ASSIGNED TASK: Exactly the lines from the first line of the listing through the line containing "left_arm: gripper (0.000" should appear in the output, unchanged.

SUPPLIED MATERIAL:
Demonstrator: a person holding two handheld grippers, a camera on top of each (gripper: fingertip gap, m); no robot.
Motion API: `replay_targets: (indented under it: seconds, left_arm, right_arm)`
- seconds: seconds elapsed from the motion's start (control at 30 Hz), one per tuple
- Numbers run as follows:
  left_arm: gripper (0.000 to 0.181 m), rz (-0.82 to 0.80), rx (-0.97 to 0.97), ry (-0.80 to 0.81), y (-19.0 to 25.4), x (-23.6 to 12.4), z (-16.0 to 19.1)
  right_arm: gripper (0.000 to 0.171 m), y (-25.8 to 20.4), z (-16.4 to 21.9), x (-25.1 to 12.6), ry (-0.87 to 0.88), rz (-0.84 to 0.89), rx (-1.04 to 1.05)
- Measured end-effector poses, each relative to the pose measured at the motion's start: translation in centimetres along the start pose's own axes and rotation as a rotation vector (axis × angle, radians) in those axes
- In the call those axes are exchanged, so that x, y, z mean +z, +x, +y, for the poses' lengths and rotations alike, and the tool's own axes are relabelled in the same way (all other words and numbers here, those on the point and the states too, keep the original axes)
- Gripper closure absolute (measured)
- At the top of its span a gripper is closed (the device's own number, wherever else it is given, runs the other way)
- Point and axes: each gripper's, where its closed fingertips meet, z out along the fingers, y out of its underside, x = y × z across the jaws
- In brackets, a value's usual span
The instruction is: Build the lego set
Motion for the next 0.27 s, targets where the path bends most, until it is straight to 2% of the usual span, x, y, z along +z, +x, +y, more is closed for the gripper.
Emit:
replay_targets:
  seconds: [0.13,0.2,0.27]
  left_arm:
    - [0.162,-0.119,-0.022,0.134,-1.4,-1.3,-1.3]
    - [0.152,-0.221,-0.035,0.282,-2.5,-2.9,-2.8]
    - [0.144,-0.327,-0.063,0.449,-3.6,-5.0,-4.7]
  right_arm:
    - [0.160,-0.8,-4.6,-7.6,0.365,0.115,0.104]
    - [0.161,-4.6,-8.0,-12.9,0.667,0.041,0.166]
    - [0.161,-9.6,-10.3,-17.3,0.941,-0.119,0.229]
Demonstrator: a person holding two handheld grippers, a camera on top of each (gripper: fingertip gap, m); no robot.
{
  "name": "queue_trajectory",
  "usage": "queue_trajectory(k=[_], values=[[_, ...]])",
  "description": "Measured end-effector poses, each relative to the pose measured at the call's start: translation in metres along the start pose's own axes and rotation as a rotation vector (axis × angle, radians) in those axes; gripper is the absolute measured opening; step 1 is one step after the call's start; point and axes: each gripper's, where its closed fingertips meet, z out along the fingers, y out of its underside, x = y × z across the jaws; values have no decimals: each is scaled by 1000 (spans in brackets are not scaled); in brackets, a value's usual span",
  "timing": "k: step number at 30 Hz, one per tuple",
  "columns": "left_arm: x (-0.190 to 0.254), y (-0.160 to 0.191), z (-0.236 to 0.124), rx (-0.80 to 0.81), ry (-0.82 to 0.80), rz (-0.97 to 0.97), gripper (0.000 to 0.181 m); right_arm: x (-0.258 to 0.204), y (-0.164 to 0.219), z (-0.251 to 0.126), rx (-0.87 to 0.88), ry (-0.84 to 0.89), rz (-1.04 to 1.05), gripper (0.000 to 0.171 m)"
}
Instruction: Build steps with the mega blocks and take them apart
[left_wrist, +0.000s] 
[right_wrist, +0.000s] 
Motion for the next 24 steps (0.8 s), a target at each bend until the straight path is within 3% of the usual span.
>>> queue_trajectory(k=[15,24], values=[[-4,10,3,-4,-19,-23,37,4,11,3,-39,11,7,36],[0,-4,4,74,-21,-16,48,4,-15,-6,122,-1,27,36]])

REPLY:
Demonstrator: a person holding two handheld grippers, a camera on top of each (gripper: fingertip gap, m); no robot.
Motion API: `replay_targets: (indented under it: seconds, left_arm, right_arm)`
- seconds: seconds elapsed from the motion's start (control at 30 Hz), one per tuple
- Numbers run as follows:
  left_arm: gripper (0.000 to 0.181 m), rz (-0.82 to 0.80), rx (-0.97 to 0.97), ry (-0.80 to 0.81), y (-19.0 to 25.4), x (-23.6 to 12.4), z (-16.0 to 19.1)

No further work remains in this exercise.